Above assumes using a plain butt joint.


----------



## HiReZ (Jul 19, 2011)

Yes, I forget that a 2x is 1.5in. This is enough support for a half lap?


----------



## wryan (Dec 6, 2015)

HiReZ said:


> Yes, I forget that a 2x is 1.5in. *This is enough support for a half lap?*


Why would you do that (half lap joint) ... versus just using a simple butt joint ?


----------



## HiReZ (Jul 19, 2011)

That was my question. Then I suppose you wouldn't do it for any reason.


----------



## wryan (Dec 6, 2015)

HiReZ said:


> That was my question. Then I suppose you wouldn't do it for any reason.

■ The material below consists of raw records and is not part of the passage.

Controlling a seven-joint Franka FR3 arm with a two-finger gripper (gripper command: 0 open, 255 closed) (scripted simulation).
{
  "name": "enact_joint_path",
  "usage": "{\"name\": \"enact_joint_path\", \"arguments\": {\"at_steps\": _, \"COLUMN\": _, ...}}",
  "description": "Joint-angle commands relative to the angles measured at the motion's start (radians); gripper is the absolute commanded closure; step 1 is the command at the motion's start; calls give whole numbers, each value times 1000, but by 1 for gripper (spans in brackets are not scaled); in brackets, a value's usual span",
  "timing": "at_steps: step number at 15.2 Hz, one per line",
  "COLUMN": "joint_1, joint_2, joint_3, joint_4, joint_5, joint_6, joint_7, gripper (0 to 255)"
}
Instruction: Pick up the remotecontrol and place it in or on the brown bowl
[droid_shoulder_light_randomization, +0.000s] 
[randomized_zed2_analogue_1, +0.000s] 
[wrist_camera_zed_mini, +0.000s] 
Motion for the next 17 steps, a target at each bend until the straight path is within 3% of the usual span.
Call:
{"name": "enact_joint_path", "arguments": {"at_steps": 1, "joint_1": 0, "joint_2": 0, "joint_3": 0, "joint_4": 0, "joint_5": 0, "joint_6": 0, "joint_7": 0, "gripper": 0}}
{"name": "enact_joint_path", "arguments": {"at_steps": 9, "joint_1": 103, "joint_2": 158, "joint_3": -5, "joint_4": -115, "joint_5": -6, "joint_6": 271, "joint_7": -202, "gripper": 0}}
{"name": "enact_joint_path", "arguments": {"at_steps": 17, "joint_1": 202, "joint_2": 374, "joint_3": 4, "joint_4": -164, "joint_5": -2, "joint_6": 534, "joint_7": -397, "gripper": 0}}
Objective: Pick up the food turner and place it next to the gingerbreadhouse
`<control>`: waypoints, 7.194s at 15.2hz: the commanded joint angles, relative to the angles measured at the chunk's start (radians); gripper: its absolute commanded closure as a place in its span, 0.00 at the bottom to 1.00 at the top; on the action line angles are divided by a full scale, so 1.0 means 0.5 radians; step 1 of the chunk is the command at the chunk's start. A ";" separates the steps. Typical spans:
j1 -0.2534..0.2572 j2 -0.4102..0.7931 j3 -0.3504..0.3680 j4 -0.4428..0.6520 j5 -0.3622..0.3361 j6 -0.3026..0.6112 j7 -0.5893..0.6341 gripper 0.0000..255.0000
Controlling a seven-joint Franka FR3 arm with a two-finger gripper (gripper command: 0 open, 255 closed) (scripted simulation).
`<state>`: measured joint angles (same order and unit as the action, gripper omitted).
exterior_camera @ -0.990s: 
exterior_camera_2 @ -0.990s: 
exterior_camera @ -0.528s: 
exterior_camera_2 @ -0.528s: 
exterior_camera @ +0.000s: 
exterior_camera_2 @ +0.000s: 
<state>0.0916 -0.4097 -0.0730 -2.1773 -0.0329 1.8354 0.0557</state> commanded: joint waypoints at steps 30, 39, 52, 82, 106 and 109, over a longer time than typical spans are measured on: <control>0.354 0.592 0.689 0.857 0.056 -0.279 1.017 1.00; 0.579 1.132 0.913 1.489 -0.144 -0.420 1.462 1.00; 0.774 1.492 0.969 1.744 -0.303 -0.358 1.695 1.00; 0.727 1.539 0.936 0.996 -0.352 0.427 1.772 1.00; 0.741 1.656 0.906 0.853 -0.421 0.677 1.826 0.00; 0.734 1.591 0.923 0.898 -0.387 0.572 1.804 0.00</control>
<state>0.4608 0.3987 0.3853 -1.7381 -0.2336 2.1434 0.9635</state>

And here are my questions:

Which way would you half lap it ? (vertically or horizontally)

And what would doing so gain you ?

I don't see it as gaining much ... if anything. It seems to me that it just adds an unnecessary complication.

FWIW, the wood stand for my 55g is a fairly cheap affair, that the owner of the LFS where I purchased my tank produced himself and offered for sale to customers.

It is an "open design" and is not a piece of furniture. It is 30 years old.

It consists of a top and bottom frame and four legs ... and is designed to disassembled if need be for storage/transport. All of it is made from 2 x 4's ... four pieces of 2 x 4 for each frame, and four single 2 x 4's, one for each leg.

Each "leg" has two (upper and lower) 3 1/2" wide slots cut into it 1/2" deep, that the top and bottom frames sit on. The top and bottom frames are secured to the legs by means of 1/4" x 3" bolt. The bolts are *not* in shear ... they carry no weight whatsoever - they only serve to ensure that the frames remain in their respective slots.

My point in sharing all of this is how little is really needed (or how little one can get away with), in terms of a load bearing area on the frames and legs.

Having said that, I don't think I'd want to trip and fall into the tank/stand ... and if I were to build a stand myself, I'd probably use an additional inside 2 x 4 under the top frame on each leg and then skin the whole thing in plywood as a cabinet.

And while I appreciate your artistic sense, in terms of the furniture you seem to prefer, I probably would not build a stand in the way you have it rendered.


----------



## wryan (Dec 6, 2015)

wryan said:


> ... And while I appreciate your artistic sense, in terms of the furniture you seem to prefer, I probably would not build a stand in the way you have it rendered.


Allow me the right to reserve to modify that last comment above, in light of some additional info:

How are you planning to attach the side and rear panels ?

Adding side and rear panels will add considerable rigidity to the frame which help to keep it from racking (twisting) ... depending on how they are attached/secured.


----------



## HiReZ (Jul 19, 2011)

So I feel a bit like we are straying into the darkness a bit... so let me just say I appreciate everyone's input. I am here at these forums getting input and advice because I (to be blunt) don't know what I'm doing  having never done this before. and I perhaps started without even knowing the right questions to ask, but knowledge leads to questions leads to understanding :fish: 
that said lets continue with good intentions...



wryan said:


> And while I appreciate your artistic sense, in terms of the furniture you seem to prefer, I probably would not build a stand in the way you have it rendered


And I never intended to; thats why I'm here to get advice. If I was not clear in my first post I am thinking about how to do this and started with a pure concept to get things started fully intending to change it to arrive at something practical. To do that I would like input from someone that knows more what they are doing that me at this point. So I thank you for your effort.



wryan said:


> And here are my questions:


Excuse me but I'm the one here asking question so I claim these as my own now 



wryan said:


> Which way would you half lap it ? (vertically or horizontally)And what would doing so gain you ?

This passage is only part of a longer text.